Over 70% of adults struggle to understand clothing washing symbols, leading to ruined garments and energy waste.

More than seven in 10 adults don’t fully understand what the washing symbols mean on their clothes.

A poll of 2,000 adults found 32 percent believe there are too many of them to comprehend while 22 percent get confused by the varying instructions between different items.

And as a result, 20 percent have given up reading them altogether before loading the machine.

Washing machine symbols prove tricky too, with synthetics cycle (76 percent), cold wash (49 percent), and gentle wash (48 percent) among the most unidentifiable cycles.

Sadly, for 34 percent, not properly following the washing instructions has led to their garments being ruined with wool the most common fabric for this to happen to.

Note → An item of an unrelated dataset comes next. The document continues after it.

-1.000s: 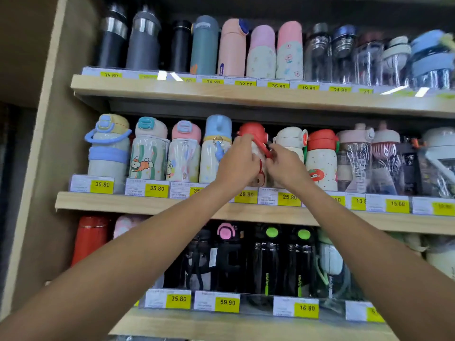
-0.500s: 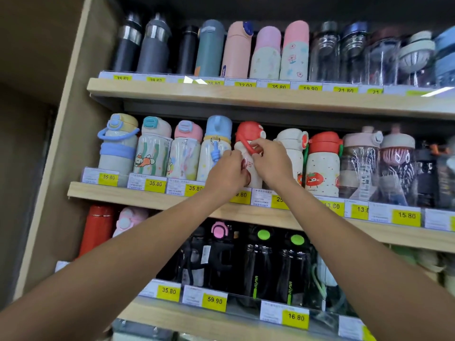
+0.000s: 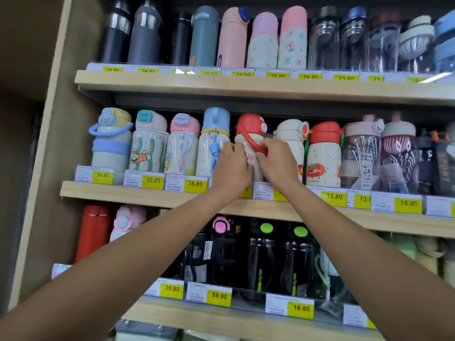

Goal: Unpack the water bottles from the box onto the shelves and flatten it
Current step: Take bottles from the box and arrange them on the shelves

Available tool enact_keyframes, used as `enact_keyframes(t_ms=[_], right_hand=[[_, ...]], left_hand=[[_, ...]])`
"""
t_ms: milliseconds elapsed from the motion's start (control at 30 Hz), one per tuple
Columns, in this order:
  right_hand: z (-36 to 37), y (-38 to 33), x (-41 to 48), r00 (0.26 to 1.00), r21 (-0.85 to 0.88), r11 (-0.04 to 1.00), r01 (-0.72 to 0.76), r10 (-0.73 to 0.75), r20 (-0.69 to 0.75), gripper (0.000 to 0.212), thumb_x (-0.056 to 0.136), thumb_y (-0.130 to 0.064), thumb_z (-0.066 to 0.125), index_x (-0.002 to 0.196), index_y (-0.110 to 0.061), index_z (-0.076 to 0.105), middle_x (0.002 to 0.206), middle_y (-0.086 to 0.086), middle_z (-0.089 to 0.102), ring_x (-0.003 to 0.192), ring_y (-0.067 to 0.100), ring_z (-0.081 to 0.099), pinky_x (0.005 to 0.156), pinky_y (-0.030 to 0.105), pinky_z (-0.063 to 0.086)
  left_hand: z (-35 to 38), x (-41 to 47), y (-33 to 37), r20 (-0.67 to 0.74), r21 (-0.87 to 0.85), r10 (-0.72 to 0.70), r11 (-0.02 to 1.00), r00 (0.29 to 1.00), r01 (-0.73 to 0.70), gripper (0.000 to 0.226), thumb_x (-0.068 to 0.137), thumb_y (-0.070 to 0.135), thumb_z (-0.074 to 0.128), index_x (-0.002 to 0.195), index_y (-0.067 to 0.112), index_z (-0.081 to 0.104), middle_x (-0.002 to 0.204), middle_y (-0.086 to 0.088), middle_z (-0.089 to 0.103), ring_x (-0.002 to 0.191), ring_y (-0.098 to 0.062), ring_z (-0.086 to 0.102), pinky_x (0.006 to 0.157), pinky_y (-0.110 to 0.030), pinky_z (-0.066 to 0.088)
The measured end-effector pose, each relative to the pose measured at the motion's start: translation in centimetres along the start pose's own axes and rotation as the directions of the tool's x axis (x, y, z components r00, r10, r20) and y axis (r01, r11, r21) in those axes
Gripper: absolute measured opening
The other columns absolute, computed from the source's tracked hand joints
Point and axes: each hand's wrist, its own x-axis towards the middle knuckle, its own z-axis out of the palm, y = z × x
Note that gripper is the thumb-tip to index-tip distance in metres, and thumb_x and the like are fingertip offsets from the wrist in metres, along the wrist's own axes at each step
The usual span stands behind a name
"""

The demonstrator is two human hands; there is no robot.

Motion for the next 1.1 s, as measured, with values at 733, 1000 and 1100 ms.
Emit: enact_keyframes(t_ms=[733, 1000, 1100], right_hand=[[2.6, -2.0, 0.4, 0.997, 0.099, 0.994, 0.042, -0.034, -0.076, 0.025, 0.091, -0.019, 0.060, 0.113, -0.011, 0.067, 0.112, 0.013, 0.054, 0.107, 0.027, 0.048, 0.092, 0.034, 0.042], [2.1, -2.9, 0.1, 0.994, 0.098, 0.992, 0.075, -0.067, -0.084, 0.022, 0.088, -0.010, 0.058, 0.106, -0.008, 0.070, 0.108, 0.013, 0.064, 0.104, 0.029, 0.053, 0.088, 0.035, 0.043], [1.8, -2.9, -0.1, 0.993, 0.112, 0.991, 0.080, -0.069, -0.097, 0.020, 0.087, -0.005, 0.057, 0.100, -0.005, 0.071, 0.103, 0.013, 0.066, 0.101, 0.030, 0.055, 0.084, 0.035, 0.044]], left_hand=[[-0.4, -0.3, -1.9, 0.002, -0.058, 0.018, 0.998, 1.000, -0.018, 0.022, 0.090, 0.017, 0.047, 0.109, 0.009, 0.051, 0.107, -0.010, 0.054, 0.089, -0.030, 0.057, 0.065, -0.037, 0.042], [-0.6, -0.1, -2.5, 0.048, -0.016, 0.043, 0.999, 0.998, -0.043, 0.013, 0.086, 0.007, 0.047, 0.097, 0.005, 0.054, 0.095, -0.014, 0.056, 0.082, -0.035, 0.058, 0.061, -0.037, 0.039], [-0.6, -0.1, -2.4, 0.049, 0.001, 0.063, 0.998, 0.997, -0.063, 0.019, 0.086, 0.003, 0.048, 0.104, 0.003, 0.055, 0.105, -0.015, 0.049, 0.082, -0.035, 0.056, 0.061, -0.036, 0.038]])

The study, commissioned by Smart Energy GB, also found 40 percent of Brits are looking for ways to be more energy efficient when doing laundry.

Of those polled who have a smart meter, 60 percent feel its in-home display has been integral to monitoring their energy use at home.

And 41 percent reckon it helps them have more of an idea of how much energy is used when doing their laundry.

A poll of 2,000 adults found 32 percent believe there are too many of them to comprehend while 22 percent get confused by the varying instructions between different items. PHOTO BY DAEVA MILES/UNSPLASH 

Smart Energy GB has partnered with style advisor, Susannah Constantine and Energy Saving Trust, to re-imagine laundry labels into easy-to-understand icons and provide tips, tricks and hacks to help consumers lighten the laundry load and save energy this summer.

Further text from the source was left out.